Pay isn’t simply an item in the employee experience. The whole experience rests on it. When that structure collapses, nothing else matters, regardless of who’s paying. While some CX leaders tend to overlook higher pay for a number of reasons, without good, consistent paychecks, employees can’t thrive. TSA agents are still incurring costs to work, such as childcare, commuting, and meals, but the financial return has been absent for well over a month now. Showing up to work can start to feel like a liability at this point, rather than a true livelihood. While most industries won’t deal with a shutdown, this can serve as a broader lesson for organizations’ operational frameworks. Perks, benefits, and fair working hours are nice upsides, but if employees don’t feel as though they can rely on their salary, they’re unable to excel and perform at a high level.
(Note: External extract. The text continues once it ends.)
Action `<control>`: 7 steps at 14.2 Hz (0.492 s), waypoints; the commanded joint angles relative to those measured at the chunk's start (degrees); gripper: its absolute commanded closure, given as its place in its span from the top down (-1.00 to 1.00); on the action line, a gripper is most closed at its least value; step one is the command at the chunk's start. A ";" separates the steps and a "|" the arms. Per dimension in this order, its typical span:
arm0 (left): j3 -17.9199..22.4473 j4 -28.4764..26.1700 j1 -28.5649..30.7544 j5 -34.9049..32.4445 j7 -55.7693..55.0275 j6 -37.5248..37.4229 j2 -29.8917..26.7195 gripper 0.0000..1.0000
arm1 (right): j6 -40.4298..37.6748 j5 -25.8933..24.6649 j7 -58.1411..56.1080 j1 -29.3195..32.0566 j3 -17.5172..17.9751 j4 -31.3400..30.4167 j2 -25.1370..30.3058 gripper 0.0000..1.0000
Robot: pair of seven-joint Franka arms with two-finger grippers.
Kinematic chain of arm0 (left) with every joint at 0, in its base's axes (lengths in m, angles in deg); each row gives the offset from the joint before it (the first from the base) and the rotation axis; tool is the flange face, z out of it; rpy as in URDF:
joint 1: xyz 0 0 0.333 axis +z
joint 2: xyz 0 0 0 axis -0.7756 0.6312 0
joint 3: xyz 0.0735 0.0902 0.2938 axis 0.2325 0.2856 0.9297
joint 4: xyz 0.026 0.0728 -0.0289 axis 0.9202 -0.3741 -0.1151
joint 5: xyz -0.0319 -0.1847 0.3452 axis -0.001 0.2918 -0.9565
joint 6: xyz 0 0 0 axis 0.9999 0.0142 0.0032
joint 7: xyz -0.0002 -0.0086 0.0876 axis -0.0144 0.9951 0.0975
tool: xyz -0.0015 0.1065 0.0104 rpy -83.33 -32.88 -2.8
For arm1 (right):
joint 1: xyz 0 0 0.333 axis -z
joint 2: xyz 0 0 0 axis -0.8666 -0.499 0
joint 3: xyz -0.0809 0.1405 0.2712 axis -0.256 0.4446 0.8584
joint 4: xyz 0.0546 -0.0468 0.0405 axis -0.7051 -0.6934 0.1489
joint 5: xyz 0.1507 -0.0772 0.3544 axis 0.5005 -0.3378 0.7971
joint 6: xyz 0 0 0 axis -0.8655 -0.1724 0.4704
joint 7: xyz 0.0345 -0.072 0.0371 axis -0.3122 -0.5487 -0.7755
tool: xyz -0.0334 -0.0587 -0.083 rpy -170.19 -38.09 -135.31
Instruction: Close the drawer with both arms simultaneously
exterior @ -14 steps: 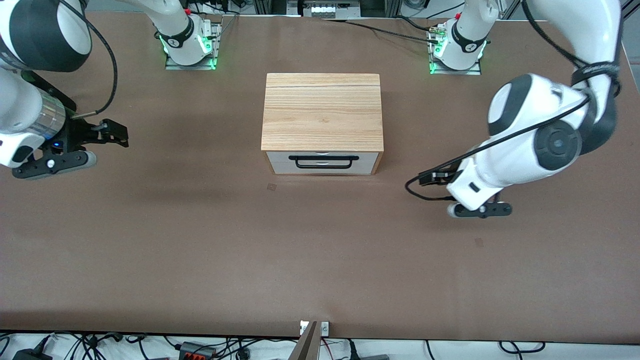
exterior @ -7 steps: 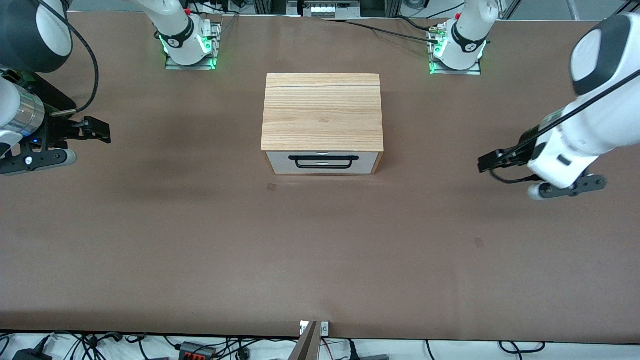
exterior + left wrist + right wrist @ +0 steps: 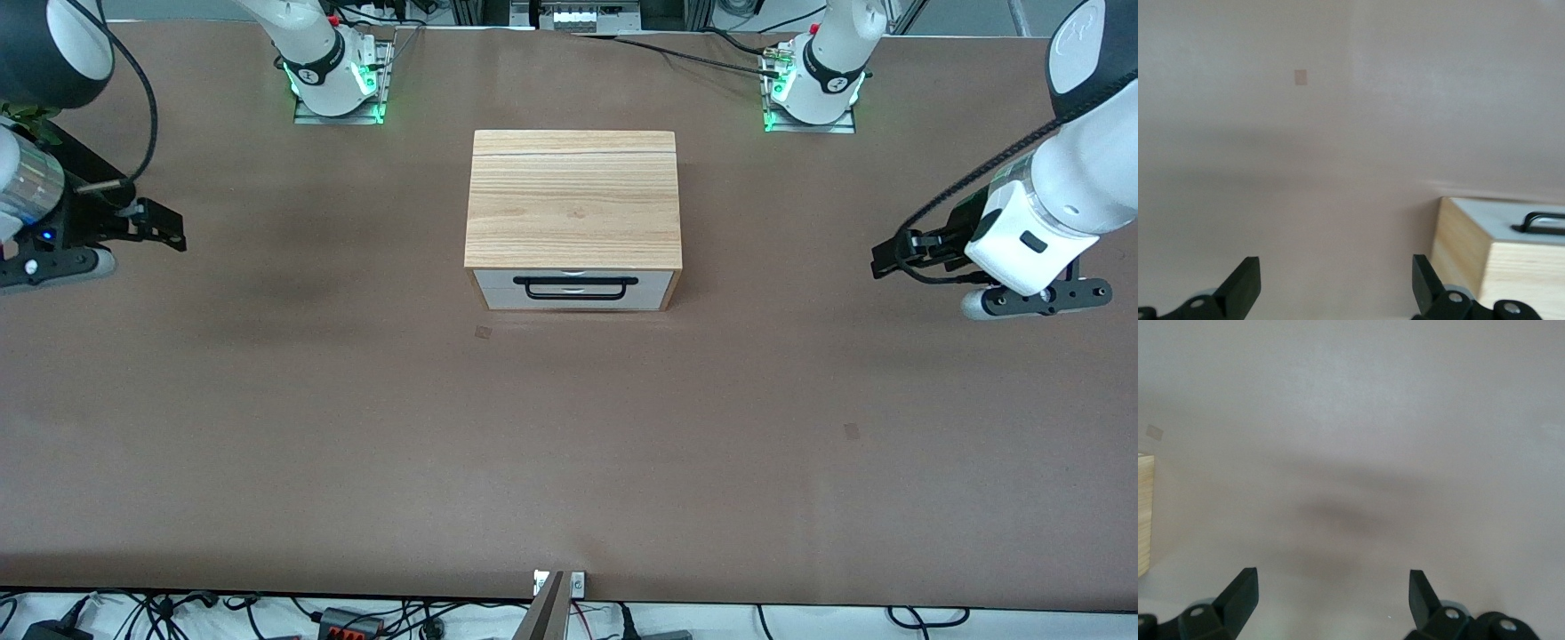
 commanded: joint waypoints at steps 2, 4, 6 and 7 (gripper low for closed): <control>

The employee experience isn’t only about perks or employee surveys. Employees want operational reliability, which comes with trust in leadership and pay that can be counted on. This situation is an especially volatile one because employees have very little room to respond to a lack of pay. In other industries, when systems break down, employees have options to try and initiate change. TSA workers must be physically present and can’t work from home, their role is tied to federal operations that can’t be put on hold, and labor actions, such as striking, are restricted. Absorbing this pressure in an already high-stakes environment creates a volatile work space. Customers’ experiences are suffering because the employees who are assisting them are as well.
Why This Is a Problem for TSA, Present and Future
The turnover rate at TSA is at an all-time high. With back-to-back partial government shutdowns, the most recent one just a few months ago, longer-standing and more skilled employees are resigning. The importance of skilled staff working in safety is high, and fewer skilled employees translates to less trust in TSA. This illustrates how when employee experience is poor, the customer also feels this burden. This issue isn’t just dealing with a lack of compensation, it’s a failure of trust and structure simultaneously. It’s hurting the TSA’s talent pool and will continue to, at least in the near future.